Another Tricky Infinite Sum

Calculus Level 3

$\large 2 \cdot \sum_{n=0}^{\infty} (-1)^{n} \cdot \frac{(\pi/5)^{2n}}{(2n)!}=\, ?$

e

\sqrt{3}

\pi

\phi

1 solution

Chew-Seong Cheong
Mar 11, 2016

$\begin{aligned} 2\sum_{n=0}^\infty \frac{(-1)^n \left(\frac{\pi}{5}\right)^{2n}}{(2n)!} & = 2\cos \left(\frac{\pi}{5} \right) \quad \quad \small \color{#3D99F6}{\text{Maclaurin series}} \\ & = 2\left(\color{#3D99F6}{\frac{1+\sqrt{5}}{4}} \right) = \boxed{\varphi} \quad \quad \small \color{#3D99F6}{\text{See Note}} \end{aligned}$

$\color{#3D99F6}{\text{Note:}}$

Using the identity:

$\begin{aligned} \cos \left(\frac{\pi}{5} \right) + \cos \left(\frac{3\pi}{5} \right) & = \frac{1}{2} \\ \cos \left(\frac{\pi}{5} \right) - \cos \left(\frac{2\pi}{5} \right) & = \frac{1}{2} \\ \cos \left(\frac{\pi}{5} \right) - 2 \cos^2 \left(\frac{\pi}{5} \right) + 1 & = \frac{1}{2} \\ 4 \cos^2 \left(\frac{\pi}{5} \right) - 2 \cos \left(\frac{\pi}{5} \right) - 1& = 0 \\ \Rightarrow \cos \left(\frac{\pi}{5} \right) & = \frac{2 \pm \sqrt{4+16}}{8} \\ & = \frac{1+\sqrt{5}}{4} \quad \quad \small \color{#3D99F6}{\cos \left(\frac{\pi}{5} \right) > 0} \end{aligned}$

How did the Maclaurin Series get there?

Oon Han - 2 years, 5 months ago

Do you mean how did I key it in? You can see the LaTex code by place your mouse cursor on top of the formula.

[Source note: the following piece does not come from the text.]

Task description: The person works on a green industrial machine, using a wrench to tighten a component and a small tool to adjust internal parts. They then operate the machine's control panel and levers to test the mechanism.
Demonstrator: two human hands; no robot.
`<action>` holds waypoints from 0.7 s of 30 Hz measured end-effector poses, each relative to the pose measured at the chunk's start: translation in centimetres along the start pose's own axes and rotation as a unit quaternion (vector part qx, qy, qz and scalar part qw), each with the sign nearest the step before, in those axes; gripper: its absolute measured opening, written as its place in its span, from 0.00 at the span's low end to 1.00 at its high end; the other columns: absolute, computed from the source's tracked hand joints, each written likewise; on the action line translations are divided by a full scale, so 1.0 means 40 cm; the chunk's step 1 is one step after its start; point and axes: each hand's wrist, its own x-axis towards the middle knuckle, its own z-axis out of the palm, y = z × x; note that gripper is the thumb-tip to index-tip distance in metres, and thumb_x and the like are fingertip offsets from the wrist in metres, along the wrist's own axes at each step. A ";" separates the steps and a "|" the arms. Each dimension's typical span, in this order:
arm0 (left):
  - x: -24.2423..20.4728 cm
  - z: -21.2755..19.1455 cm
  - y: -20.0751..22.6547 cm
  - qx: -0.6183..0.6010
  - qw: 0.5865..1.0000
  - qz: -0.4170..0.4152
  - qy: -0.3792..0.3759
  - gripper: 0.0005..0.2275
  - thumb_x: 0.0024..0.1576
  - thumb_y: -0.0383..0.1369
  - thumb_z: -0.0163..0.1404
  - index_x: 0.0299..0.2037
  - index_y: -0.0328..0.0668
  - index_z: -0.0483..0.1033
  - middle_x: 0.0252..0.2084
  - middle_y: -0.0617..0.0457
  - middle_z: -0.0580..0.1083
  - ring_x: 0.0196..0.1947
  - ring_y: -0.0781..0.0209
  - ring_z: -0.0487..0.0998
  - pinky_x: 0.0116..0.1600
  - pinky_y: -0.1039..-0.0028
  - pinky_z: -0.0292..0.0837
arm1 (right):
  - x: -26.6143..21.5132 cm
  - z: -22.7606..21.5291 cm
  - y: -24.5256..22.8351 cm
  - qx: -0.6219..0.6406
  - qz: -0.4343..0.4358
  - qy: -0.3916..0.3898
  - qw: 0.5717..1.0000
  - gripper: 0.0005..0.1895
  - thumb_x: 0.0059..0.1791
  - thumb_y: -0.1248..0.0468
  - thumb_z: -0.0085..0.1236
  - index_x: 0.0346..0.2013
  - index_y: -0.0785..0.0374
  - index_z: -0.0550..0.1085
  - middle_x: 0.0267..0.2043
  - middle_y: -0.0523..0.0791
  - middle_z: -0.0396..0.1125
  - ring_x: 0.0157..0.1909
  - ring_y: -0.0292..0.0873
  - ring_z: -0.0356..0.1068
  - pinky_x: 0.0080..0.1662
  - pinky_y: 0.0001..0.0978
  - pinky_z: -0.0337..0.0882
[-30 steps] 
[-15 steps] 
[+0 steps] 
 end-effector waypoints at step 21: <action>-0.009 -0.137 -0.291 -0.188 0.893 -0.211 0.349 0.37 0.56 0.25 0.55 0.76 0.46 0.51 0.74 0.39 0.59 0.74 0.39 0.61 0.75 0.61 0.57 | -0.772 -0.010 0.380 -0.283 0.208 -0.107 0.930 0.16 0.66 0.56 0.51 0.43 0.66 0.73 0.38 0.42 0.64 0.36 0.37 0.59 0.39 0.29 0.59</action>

Chew-Seong Cheong - 2 years, 5 months ago

No, I meant how did you evaluate the Maclaurin series to 2cos(pi / 5)?

Oon Han - 2 years, 5 months ago

By Maclaurin serise $\cos x = \displaystyle \sum_{n=0}^\infty \frac {(-1)^n x^{2n}}{(2n)!}$ . Putting $x=\frac \pi 5$ .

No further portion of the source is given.